**THE TASK:**
Quote each record exactly, please, leaving none out.

──────── THE DATA

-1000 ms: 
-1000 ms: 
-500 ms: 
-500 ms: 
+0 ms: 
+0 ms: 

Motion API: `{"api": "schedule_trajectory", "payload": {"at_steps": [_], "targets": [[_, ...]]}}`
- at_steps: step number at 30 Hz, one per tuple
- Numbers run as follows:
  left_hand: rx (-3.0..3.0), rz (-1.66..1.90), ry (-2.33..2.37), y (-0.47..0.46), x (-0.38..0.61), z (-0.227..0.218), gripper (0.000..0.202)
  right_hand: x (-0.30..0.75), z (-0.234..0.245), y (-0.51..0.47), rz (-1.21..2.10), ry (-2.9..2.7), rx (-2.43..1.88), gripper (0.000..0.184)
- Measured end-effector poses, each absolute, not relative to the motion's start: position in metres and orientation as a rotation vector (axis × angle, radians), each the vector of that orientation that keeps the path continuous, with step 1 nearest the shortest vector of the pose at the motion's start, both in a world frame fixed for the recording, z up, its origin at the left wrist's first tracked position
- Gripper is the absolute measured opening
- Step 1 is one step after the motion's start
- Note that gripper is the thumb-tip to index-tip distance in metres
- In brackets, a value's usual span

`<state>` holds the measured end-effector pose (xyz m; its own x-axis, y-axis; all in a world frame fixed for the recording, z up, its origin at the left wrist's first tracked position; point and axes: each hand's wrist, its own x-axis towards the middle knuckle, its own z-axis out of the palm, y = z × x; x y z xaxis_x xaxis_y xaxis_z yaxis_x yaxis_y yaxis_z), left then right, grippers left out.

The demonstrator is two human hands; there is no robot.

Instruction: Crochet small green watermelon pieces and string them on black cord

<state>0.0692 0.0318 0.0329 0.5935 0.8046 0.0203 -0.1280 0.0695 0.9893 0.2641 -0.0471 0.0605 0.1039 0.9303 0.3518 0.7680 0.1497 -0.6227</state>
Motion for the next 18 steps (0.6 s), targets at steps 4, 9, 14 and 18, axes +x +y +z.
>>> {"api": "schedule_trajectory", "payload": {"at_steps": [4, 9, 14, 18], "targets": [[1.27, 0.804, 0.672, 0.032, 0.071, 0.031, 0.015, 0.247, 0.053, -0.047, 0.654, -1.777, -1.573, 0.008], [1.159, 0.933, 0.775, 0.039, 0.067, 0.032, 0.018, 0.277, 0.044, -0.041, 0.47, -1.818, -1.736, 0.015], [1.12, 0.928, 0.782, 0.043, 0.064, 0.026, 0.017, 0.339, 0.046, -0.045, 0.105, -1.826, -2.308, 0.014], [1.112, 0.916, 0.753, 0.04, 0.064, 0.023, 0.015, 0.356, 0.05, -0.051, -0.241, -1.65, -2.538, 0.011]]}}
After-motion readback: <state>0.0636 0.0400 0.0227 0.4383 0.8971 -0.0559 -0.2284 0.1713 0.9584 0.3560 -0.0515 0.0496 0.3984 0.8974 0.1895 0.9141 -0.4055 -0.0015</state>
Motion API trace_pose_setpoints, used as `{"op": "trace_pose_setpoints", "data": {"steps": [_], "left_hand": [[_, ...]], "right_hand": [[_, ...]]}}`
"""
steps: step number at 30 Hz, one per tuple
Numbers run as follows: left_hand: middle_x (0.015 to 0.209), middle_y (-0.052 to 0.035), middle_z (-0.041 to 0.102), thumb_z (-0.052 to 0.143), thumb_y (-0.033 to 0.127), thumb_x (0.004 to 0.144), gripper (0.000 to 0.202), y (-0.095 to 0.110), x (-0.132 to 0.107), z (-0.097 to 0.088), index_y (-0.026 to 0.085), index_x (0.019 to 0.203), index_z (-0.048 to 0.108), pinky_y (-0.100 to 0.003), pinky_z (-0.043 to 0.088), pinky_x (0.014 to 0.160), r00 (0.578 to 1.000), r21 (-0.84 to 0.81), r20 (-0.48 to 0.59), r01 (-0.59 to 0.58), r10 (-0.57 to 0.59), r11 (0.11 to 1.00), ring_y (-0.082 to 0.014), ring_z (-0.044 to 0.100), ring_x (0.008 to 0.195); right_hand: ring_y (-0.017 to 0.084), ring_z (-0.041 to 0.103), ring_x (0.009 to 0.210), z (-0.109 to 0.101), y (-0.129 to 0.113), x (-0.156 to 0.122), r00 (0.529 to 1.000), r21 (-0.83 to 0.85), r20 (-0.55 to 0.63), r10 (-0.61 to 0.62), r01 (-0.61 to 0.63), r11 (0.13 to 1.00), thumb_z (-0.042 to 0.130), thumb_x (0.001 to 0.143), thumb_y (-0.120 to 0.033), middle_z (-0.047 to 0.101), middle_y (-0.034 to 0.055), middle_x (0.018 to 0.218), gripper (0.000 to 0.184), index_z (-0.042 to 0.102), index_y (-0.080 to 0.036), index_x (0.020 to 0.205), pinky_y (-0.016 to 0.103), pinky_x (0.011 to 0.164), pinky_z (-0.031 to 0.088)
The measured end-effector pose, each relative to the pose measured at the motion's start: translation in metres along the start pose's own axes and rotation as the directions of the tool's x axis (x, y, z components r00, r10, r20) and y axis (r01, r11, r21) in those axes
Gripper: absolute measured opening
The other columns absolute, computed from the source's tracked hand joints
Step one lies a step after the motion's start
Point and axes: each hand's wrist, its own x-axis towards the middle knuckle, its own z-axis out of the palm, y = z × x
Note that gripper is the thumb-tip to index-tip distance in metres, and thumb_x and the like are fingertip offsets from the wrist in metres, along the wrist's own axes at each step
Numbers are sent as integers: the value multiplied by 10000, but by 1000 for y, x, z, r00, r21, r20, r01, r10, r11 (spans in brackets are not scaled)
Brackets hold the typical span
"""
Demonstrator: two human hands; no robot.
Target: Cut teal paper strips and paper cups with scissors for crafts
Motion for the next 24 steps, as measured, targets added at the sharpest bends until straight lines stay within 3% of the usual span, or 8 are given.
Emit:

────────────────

**SOLUTION:**
-1000 ms: 
-1000 ms: 
-500 ms: 
-500 ms: 
+0 ms: 
+0 ms: 

Motion API: `{"api": "schedule_trajectory", "payload": {"at_steps": [_], "targets": [[_, ...]]}}`
- at_steps: step number at 30 Hz, one per tuple
- Numbers run as follows:
  left_hand: rx (-3.0..3.0), rz (-1.66..1.90), ry (-2.33..2.37), y (-0.47..0.46), x (-0.38..0.61), z (-0.227..0.218), gripper (0.000..0.202)
  right_hand: x (-0.30..0.75), z (-0.234..0.245), y (-0.51..0.47), rz (-1.21..2.10), ry (-2.9..2.7), rx (-2.43..1.88), gripper (0.000..0.184)
- Measured end-effector poses, each absolute, not relative to the motion's start: position in metres and orientation as a rotation vector (axis × angle, radians), each the vector of that orientation that keeps the path continuous, with step 1 nearest the shortest vector of the pose at the motion's start, both in a world frame fixed for the recording, z up, its origin at the left wrist's first tracked position
- Gripper is the absolute measured opening
- Step 1 is one step after the motion's start
- Note that gripper is the thumb-tip to index-tip distance in metres
- In brackets, a value's usual span

`<state>` holds the measured end-effector pose (xyz m; its own x-axis, y-axis; all in a world frame fixed for the recording, z up, its origin at the left wrist's first tracked position; point and axes: each hand's wrist, its own x-axis towards the middle knuckle, its own z-axis out of the palm, y = z × x; x y z xaxis_x xaxis_y xaxis_z yaxis_x yaxis_y yaxis_z), left then right, grippers left out.

The demonstrator is two human hands; there is no robot.

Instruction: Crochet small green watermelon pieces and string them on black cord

<state>0.0692 0.0318 0.0329 0.5935 0.8046 0.0203 -0.1280 0.0695 0.9893 0.2641 -0.0471 0.0605 0.1039 0.9303 0.3518 0.7680 0.1497 -0.6227</state>
Motion for the next 18 steps (0.6 s), targets at steps 4, 9, 14 and 18, axes +x +y +z.
>>> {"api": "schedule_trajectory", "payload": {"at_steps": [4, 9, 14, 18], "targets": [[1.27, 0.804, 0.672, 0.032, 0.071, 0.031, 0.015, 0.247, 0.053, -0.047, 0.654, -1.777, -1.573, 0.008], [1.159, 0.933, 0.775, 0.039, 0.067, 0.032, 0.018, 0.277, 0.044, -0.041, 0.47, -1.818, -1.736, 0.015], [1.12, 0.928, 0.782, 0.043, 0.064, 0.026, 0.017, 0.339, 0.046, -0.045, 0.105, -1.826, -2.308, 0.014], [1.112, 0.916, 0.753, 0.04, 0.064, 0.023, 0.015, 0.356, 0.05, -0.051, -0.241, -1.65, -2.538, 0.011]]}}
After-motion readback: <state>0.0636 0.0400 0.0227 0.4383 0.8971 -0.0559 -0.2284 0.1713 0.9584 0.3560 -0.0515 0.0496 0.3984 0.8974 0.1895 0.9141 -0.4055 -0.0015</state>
Motion API trace_pose_setpoints, used as `{"op": "trace_pose_setpoints", "data": {"steps": [_], "left_hand": [[_, ...]], "right_hand": [[_, ...]]}}`
"""
steps: step number at 30 Hz, one per tuple
Numbers run as follows: left_hand: middle_x (0.015 to 0.209), middle_y (-0.052 to 0.035), middle_z (-0.041 to 0.102), thumb_z (-0.052 to 0.143), thumb_y (-0.033 to 0.127), thumb_x (0.004 to 0.144), gripper (0.000 to 0.202), y (-0.095 to 0.110), x (-0.132 to 0.107), z (-0.097 to 0.088), index_y (-0.026 to 0.085), index_x (0.019 to 0.203), index_z (-0.048 to 0.108), pinky_y (-0.100 to 0.003), pinky_z (-0.043 to 0.088), pinky_x (0.014 to 0.160), r00 (0.578 to 1.000), r21 (-0.84 to 0.81), r20 (-0.48 to 0.59), r01 (-0.59 to 0.58), r10 (-0.57 to 0.59), r11 (0.11 to 1.00), ring_y (-0.082 to 0.014), ring_z (-0.044 to 0.100), ring_x (0.008 to 0.195); right_hand: ring_y (-0.017 to 0.084), ring_z (-0.041 to 0.103), ring_x (0.009 to 0.210), z (-0.109 to 0.101), y (-0.129 to 0.113), x (-0.156 to 0.122), r00 (0.529 to 1.000), r21 (-0.83 to 0.85), r20 (-0.55 to 0.63), r10 (-0.61 to 0.62), r01 (-0.61 to 0.63), r11 (0.13 to 1.00), thumb_z (-0.042 to 0.130), thumb_x (0.001 to 0.143), thumb_y (-0.120 to 0.033), middle_z (-0.047 to 0.101), middle_y (-0.034 to 0.055), middle_x (0.018 to 0.218), gripper (0.000 to 0.184), index_z (-0.042 to 0.102), index_y (-0.080 to 0.036), index_x (0.020 to 0.205), pinky_y (-0.016 to 0.103), pinky_x (0.011 to 0.164), pinky_z (-0.031 to 0.088)
The measured end-effector pose, each relative to the pose measured at the motion's start: translation in metres along the start pose's own axes and rotation as the directions of the tool's x axis (x, y, z components r00, r10, r20) and y axis (r01, r11, r21) in those axes
Gripper: absolute measured opening
The other columns absolute, computed from the source's tracked hand joints
Step one lies a step after the motion's start
Point and axes: each hand's wrist, its own x-axis towards the middle knuckle, its own z-axis out of the palm, y = z × x
Note that gripper is the thumb-tip to index-tip distance in metres, and thumb_x and the like are fingertip offsets from the wrist in metres, along the wrist's own axes at each step
Numbers are sent as integers: the value multiplied by 10000, but by 1000 for y, x, z, r00, r21, r20, r01, r10, r11 (spans in brackets are not scaled)
Brackets hold the typical span
"""
Demonstrator: two human hands; no robot.
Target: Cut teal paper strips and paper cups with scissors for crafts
Motion for the next 24 steps, as measured, targets added at the sharpest bends until straight lines stay within 3% of the usual span, or 8 are given.
Emit:

There is nothing more to this exercise.